Österreich muss sich im Umgang mit seiner Vergangenheit im
National-Sozialismus wieder einmal heftiger Kritik stellen.
Das Simon-Wiesenthal-Center in Jerusalem wirft der österreichischen
Justiz bodenloses Versagen vor: NS-Verbrecher würden in
Österreich so gut wie nicht verfolgt bzw. verurteilt, heißt
es da. Österreichische Experten, konkret das Dokumentationsarchiv
des österreichischen Widerstandes (DÖW) teilen diese Meinung
und sagen: Ja in den vergangenen 30 Jahren ist tatsächlich
kein einziger NS-Täter verurteilt worden.

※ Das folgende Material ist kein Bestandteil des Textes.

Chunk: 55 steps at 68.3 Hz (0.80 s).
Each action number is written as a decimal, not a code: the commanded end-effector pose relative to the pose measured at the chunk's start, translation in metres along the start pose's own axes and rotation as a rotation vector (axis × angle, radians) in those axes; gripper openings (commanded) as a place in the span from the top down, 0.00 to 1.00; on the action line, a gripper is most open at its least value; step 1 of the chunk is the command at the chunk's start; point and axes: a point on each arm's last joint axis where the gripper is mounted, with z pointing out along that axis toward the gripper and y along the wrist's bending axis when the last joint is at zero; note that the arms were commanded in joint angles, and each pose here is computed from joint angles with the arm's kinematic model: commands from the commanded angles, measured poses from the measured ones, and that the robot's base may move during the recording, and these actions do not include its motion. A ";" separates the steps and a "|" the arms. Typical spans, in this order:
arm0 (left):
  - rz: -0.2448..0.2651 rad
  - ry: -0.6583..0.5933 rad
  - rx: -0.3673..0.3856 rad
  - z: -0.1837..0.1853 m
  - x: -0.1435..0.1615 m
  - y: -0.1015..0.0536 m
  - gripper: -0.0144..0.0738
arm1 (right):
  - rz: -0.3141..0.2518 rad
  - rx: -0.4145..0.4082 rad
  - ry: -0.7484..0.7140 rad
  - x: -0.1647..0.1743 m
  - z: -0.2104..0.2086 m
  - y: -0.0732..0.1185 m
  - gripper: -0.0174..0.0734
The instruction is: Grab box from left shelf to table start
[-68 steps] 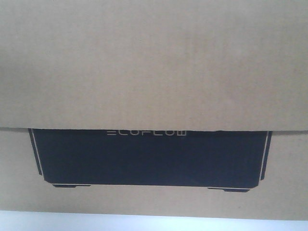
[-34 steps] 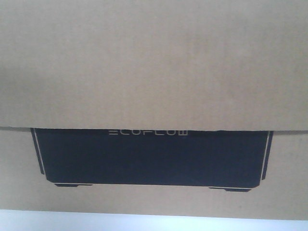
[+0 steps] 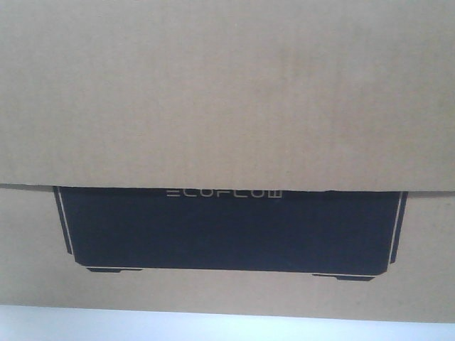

Keine Verurteilung seit den 70er Jahren
So scharf wie es das Wiesenthal-Center tut, will die Leiterin
des Dokumentationsarchivs Brigitte Bailer ihre Kritik an
der österreichischen Justiz nicht formulieren, das heißt "bodenloses
Versagen" will sie der Justiz nicht vorwerfen, aber: die inhaltliche also faktische Kritik
- so Bailer - unterschreibe sie Eins zu Eins: Seit den
70er Jahren sei es zu keiner Verurteilung eines NS-Verbrechers
in Österreich gekommen.
Später Umgang mit NS-Vergangenheit
Die Kritik aus Jerusalem, sei sehr wohl, vermutet Bailer,
bewusst scharf formuliert, um auf die Situation aufmerksam
zu machen. Inhaltlich sei sie aber berechtigt - vielleicht
mit einer Differenzierung:
Alleine am politischen Unwillen, wie
es das Wiesenthal-Center ja Österreich vorwirft, liege es
nur bedingt, so Bailer - dass in Österreich NS-Täter kaum
verfolgt, bzw. vors Gericht gestellt werden. Der offene Umgang
mit der NS-Vergangenheit sei erst sehr spät erfolgt - siehe
Waldheim-Debatte - da habe es sicher viele Versäumnisse gegeben,
meint Bailer.
Viele heute zu alt
Und ein weiterer Grund so Bailer: Viele NS-Täter seien heute
tatsächlich zu alt, also vernehmungsunfähig, um ihnen den
Prozess zu machen. Das treffe auch auf jene beiden Fälle
zu, so Bailer, von denen das Wiesenthal-Center ja Österreich
vorwirft, nichts zu unternehmen.
Zwei konkrete Fälle
Konkret kritisiert das Wiesenthal-Center ja, dass zwei der
elf meist gesuchtesten NS-Verbrecher unbehelligt in Österreich
sein würden. Nämlich der ehemalige Ustascha-Polizei-Chef
Aschner und die ehemalige KZ-Wächterin Wallisch. Laut Justizministerium
besagt im Fall Aschner ein Gutachten, dass der mittlerweile
93-Jährige vernehmungs- und prozessunfähig sei. Und im
Fall Wallisch, so das Justizministerium, sei ein Verfahren
aus Mangel an Beweisen bzw. wegen Verjährung eingestellt
worden.
Justiz bisher zu nachlässig
Trotzdem räumt die Leiterin des DÖW aber ein, dass die Justizminister
der vergangenen Jahre zu nachlässig in Sachen Strafverfolgung
von NS-Tätern vorgegangen seien: Bailer glaubt, es sei
ihnen kein großes Anliegen gewesen. Nachsatz: mit NS-Verbrechen
seien keine Wahlen zu gewinnen.
Hoffnung liegt bei Berger
Eine positive Wende - so Bailer sei derzeit jedoch politisch
schon auszumachen, nämlich jene Signale die die derzeitige
SPÖ-Justizministerin Berger setzt, indem sie erstmals eine
Ergreiferprämie auf NS-Verbrecher aussetzt. Ob dieses Signale
auch ihre gewünschte Wirkung bringen, werde sich -so Bailer
- erst zeigen, spätestens wenn das Wiesenthal Center in
einem Jahr wieder seinen Bericht veröffentlicht.